The Inspiring Life Of Paul Alexander, The Man Who Lived In An Iron Lung For Nearly 72 Years

Published March 13, 2024
Updated March 15, 2024

Before his death in March 2024 at the age of 78, Paul Alexander earned a law degree, wrote a memoir, and rose to fame on social media — all while using an iron lung to breathe.

Paul Alexander

Paul AlexanderPaul Alexander relied on an iron lung to survive after he was stricken with polio at six years old.

The life of Paul Alexander could easily be viewed as one of tragedy: A man who could not breathe on his own, paralyzed from the neck down for seven decades due to polio. However, Alexander never let his polio or his iron lung stand in the way of him living his life.

The iron lung is a pod-like, full-body mechanical respirator. It breathes for paralyzed patients who cannot take in oxygen normally. Many of those who contracted paralytic polio would have died without the support of the iron lung, and they spent the remainder of their lives inside the device.

In fact, all the doctors believed Paul Alexander would die back in 1952 when he contracted polio at age six. He has vivid memories of being in the hospital’s polio ward and hearing the doctors talk about him. “He’s going to die today,” they said. “He shouldn’t be alive.”

But that only made him want to live all the more. So, from the confines of his iron lung, Paul Alexander did what very few people were able to do. He taught himself to breathe a different way. Then, he not only survived but thrived inside his steel ventilator until his death at the age of 78 in 2024.

Paul Alexander Contracts Polio And Starts His New Life In An Iron Lung

Young Paul Alexander’s life changed on a sweltering July day in Texas in 1952. Pools were closed, as were movie theaters and almost all other public gathering spots. The polio epidemic raged as people sheltered in place, terrified of the new sickness with no cure.
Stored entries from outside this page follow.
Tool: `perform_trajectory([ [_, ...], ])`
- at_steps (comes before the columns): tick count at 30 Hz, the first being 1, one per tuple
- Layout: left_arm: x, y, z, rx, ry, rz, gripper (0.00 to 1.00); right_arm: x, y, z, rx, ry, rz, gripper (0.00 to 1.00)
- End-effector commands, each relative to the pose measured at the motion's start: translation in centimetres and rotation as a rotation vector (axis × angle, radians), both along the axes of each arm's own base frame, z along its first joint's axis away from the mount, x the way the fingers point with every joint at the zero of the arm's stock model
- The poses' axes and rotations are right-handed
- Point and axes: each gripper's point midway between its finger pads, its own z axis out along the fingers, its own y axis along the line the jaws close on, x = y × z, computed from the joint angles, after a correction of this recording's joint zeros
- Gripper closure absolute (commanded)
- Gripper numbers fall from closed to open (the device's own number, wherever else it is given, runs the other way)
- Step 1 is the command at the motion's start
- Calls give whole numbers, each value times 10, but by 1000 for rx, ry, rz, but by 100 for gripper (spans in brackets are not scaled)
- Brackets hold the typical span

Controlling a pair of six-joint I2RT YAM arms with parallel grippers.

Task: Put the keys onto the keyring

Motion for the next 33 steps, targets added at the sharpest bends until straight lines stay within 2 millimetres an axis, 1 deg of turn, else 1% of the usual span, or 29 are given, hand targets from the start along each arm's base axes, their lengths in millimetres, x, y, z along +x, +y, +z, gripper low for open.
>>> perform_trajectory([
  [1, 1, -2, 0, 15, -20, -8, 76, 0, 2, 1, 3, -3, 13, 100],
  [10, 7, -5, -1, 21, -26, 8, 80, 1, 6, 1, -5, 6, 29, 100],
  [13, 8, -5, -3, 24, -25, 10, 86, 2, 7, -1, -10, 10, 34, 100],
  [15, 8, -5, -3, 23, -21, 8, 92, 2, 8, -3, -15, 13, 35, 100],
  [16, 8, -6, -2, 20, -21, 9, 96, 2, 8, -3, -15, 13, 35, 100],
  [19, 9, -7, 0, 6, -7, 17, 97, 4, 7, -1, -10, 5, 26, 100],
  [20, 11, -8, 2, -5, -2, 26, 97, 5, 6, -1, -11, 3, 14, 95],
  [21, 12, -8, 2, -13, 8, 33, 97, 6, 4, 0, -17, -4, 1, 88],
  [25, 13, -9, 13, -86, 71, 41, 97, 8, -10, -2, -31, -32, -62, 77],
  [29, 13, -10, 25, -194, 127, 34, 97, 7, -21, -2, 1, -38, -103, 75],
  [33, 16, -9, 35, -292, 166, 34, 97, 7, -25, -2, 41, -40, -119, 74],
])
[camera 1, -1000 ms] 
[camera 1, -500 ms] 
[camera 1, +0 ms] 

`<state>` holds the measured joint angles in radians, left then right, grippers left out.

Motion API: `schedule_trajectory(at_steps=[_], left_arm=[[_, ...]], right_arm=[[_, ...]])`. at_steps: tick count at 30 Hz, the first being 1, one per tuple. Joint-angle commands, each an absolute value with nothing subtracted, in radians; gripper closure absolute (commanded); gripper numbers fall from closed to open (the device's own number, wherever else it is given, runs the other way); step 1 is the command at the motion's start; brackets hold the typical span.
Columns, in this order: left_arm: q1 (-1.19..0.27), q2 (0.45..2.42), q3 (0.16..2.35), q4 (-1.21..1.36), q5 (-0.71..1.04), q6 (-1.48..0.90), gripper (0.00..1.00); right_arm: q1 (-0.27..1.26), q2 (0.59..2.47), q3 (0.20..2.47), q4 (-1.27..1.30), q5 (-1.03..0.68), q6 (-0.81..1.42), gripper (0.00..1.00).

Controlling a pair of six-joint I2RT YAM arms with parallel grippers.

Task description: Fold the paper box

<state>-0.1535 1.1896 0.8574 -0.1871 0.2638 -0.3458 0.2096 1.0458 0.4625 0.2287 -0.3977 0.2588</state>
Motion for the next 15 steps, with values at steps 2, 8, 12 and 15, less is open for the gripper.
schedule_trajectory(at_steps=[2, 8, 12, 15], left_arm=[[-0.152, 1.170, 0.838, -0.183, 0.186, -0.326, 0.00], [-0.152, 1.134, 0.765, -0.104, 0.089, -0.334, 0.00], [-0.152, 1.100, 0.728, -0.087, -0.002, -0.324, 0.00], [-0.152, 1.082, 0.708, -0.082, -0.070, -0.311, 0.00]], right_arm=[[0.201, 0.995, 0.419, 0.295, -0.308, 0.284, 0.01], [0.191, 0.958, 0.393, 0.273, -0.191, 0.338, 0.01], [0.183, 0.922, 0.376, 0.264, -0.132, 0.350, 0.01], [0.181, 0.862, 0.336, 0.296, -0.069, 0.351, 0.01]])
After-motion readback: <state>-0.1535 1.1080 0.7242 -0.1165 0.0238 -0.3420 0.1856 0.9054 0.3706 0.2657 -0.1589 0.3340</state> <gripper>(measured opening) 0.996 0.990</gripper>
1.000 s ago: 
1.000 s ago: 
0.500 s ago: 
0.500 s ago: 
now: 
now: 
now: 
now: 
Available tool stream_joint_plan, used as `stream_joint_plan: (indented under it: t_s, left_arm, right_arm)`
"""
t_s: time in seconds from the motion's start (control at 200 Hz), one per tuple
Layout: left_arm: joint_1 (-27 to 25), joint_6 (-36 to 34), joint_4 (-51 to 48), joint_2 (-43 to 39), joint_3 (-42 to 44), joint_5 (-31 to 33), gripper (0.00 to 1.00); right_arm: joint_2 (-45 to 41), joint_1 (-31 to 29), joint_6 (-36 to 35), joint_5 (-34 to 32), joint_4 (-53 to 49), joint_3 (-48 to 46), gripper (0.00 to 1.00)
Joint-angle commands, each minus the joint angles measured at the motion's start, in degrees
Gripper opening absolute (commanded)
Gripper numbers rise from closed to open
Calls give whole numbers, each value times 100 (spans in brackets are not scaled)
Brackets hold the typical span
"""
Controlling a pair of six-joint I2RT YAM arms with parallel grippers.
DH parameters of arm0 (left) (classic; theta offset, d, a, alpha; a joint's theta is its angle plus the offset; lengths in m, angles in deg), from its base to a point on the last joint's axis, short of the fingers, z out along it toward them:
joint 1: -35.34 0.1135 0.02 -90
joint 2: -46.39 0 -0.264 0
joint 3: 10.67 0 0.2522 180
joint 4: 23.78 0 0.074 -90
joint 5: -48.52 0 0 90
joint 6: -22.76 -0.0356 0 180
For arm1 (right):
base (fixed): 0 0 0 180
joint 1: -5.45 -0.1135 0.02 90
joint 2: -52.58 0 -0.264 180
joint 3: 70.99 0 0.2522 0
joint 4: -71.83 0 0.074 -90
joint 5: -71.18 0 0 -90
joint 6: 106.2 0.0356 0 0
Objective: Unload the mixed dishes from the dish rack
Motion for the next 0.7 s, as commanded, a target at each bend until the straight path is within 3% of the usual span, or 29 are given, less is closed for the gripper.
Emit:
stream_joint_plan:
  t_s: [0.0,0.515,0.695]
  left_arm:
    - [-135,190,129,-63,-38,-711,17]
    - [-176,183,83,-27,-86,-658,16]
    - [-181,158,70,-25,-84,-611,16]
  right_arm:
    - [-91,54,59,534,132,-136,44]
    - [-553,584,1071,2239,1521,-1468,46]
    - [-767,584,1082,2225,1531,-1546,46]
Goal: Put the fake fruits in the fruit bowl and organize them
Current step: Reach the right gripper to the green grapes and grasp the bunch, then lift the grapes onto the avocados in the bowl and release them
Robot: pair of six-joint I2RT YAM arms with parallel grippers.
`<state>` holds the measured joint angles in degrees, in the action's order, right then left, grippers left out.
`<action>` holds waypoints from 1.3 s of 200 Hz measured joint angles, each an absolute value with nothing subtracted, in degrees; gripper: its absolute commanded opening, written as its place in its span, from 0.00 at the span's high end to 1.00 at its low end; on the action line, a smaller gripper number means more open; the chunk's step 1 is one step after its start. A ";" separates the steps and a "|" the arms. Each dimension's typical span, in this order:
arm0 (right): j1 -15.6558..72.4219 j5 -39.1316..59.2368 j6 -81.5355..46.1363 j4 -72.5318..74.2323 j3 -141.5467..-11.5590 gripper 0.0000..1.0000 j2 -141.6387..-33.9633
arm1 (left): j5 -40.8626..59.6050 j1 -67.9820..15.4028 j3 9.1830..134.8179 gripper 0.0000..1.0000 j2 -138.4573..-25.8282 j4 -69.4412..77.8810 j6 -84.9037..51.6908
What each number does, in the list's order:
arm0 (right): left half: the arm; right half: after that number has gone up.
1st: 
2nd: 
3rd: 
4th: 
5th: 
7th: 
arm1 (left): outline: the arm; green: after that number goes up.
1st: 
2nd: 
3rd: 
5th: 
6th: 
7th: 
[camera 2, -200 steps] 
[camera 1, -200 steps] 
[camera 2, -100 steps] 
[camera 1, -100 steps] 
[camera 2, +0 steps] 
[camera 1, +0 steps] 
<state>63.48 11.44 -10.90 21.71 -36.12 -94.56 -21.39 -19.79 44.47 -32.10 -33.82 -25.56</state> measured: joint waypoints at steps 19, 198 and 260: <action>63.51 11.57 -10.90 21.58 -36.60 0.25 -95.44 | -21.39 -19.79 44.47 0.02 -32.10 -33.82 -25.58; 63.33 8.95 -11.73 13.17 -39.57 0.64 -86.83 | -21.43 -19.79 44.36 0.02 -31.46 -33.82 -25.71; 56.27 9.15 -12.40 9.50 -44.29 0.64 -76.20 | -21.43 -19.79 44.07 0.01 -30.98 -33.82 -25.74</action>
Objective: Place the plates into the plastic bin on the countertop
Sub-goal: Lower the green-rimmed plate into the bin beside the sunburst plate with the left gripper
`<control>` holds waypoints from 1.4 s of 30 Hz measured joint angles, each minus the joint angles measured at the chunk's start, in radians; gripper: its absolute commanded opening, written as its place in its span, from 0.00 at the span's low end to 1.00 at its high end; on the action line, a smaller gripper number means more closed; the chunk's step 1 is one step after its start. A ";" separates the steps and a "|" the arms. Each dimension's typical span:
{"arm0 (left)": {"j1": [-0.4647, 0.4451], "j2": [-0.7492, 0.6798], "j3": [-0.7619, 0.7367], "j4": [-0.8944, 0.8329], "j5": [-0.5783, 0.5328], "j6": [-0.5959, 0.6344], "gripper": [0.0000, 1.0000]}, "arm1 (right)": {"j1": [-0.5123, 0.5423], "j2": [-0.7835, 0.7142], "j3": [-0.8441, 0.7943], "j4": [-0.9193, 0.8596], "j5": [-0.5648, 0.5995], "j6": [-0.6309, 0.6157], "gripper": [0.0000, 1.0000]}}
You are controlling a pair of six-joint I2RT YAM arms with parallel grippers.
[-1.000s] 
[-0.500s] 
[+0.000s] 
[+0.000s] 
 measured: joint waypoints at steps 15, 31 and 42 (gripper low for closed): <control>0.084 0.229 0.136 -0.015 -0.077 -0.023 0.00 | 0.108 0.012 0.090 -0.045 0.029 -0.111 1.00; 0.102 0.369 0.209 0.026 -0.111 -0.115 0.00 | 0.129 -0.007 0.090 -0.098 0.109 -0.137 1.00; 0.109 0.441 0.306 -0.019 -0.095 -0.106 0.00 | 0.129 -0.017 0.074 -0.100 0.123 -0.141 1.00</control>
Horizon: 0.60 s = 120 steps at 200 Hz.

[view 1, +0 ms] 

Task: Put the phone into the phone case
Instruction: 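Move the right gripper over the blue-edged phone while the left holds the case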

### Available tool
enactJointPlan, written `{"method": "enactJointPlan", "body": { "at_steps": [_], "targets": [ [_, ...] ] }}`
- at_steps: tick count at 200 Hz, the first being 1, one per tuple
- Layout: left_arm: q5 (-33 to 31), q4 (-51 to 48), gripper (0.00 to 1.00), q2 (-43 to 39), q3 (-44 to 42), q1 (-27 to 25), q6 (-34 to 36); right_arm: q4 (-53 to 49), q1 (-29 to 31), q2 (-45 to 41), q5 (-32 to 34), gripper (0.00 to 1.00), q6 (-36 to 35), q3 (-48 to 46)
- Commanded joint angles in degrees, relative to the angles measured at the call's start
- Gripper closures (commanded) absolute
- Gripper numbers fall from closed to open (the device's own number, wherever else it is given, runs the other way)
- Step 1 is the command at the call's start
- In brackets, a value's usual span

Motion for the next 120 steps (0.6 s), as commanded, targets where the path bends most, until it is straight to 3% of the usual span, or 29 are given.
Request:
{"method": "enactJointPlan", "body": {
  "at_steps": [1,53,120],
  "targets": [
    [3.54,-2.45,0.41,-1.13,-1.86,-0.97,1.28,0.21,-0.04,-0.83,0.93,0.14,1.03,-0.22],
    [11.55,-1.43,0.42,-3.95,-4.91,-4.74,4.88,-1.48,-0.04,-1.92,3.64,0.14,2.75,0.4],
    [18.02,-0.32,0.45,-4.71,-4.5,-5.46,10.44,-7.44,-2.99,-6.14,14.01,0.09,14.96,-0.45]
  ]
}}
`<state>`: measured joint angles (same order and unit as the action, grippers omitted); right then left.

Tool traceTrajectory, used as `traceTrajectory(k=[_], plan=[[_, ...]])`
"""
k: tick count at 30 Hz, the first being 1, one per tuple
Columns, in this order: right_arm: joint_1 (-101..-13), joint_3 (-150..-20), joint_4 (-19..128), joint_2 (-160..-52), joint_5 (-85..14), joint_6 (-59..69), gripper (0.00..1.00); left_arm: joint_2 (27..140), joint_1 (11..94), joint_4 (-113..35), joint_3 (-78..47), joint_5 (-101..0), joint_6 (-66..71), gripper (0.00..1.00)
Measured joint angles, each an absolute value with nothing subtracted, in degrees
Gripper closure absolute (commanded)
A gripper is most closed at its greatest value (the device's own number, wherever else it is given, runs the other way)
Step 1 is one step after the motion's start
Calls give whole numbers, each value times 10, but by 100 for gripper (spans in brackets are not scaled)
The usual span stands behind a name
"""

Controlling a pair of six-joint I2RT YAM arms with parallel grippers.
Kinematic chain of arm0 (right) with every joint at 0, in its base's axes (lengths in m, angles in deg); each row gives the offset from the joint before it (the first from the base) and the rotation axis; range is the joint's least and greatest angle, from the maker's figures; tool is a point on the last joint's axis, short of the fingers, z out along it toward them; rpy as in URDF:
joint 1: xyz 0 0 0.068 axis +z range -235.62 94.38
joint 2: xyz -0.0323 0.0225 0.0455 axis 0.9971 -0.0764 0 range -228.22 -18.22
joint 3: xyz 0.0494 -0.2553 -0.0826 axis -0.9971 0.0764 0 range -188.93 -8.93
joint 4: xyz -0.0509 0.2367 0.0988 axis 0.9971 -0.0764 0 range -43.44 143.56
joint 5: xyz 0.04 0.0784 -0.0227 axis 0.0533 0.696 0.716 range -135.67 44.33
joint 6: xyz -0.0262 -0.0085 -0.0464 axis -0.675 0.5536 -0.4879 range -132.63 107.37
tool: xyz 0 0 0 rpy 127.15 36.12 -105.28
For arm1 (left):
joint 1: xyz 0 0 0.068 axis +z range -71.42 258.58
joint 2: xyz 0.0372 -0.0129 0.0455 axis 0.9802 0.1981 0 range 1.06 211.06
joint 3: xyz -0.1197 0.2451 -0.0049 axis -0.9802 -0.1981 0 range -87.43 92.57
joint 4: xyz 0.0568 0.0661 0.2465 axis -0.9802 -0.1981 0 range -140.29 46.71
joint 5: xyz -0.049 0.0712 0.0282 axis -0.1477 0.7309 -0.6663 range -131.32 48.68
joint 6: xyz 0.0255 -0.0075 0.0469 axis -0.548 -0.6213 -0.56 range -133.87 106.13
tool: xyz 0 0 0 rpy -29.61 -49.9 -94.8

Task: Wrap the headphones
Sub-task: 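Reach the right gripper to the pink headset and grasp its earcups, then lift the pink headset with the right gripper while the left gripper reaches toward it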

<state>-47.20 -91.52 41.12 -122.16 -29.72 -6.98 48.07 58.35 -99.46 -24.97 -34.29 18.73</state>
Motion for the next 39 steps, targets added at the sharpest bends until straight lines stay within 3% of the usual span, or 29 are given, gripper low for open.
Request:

Alexander was playing outside with his brother when he suddenly felt ill and went into his house. His mother knew; he already looked like death. She called the hospital, but the staff told her there was no room for the boy. It was best to just try to recover at home.

However, after five days, Alexander lost all motor function. He could no longer hold a crayon, speak, swallow, or cough. With no other choice, his mother rushed him to the emergency room.

There, busy with other polio patients, doctors said nothing could be done. They put him on a gurney and left him in a hallway, where Alexander could hardly catch his breath. But one doctor rushing by saw him and — thinking the boy may still have a chance — whisked Paul Alexander into surgery for a tracheotomy.

Alexander woke up three days later in an iron lung, unable to move or speak. He was surrounded by a sea of other children encased in the giant ventilators, and as the months went by, he tried communicating with other kids via facial expressions. But none of his new friends lasted long. “Every time I’d make a friend, they’d die,” Alexander recalled to The Guardian in 2020.

Children In Iron Lungs

U.S. Food and Drug Administration/Wikimedia CommonsBefore the polio vaccine was invented, tens of thousands of children in the U.S. were paralyzed by polio, and some of them required iron lungs to survive.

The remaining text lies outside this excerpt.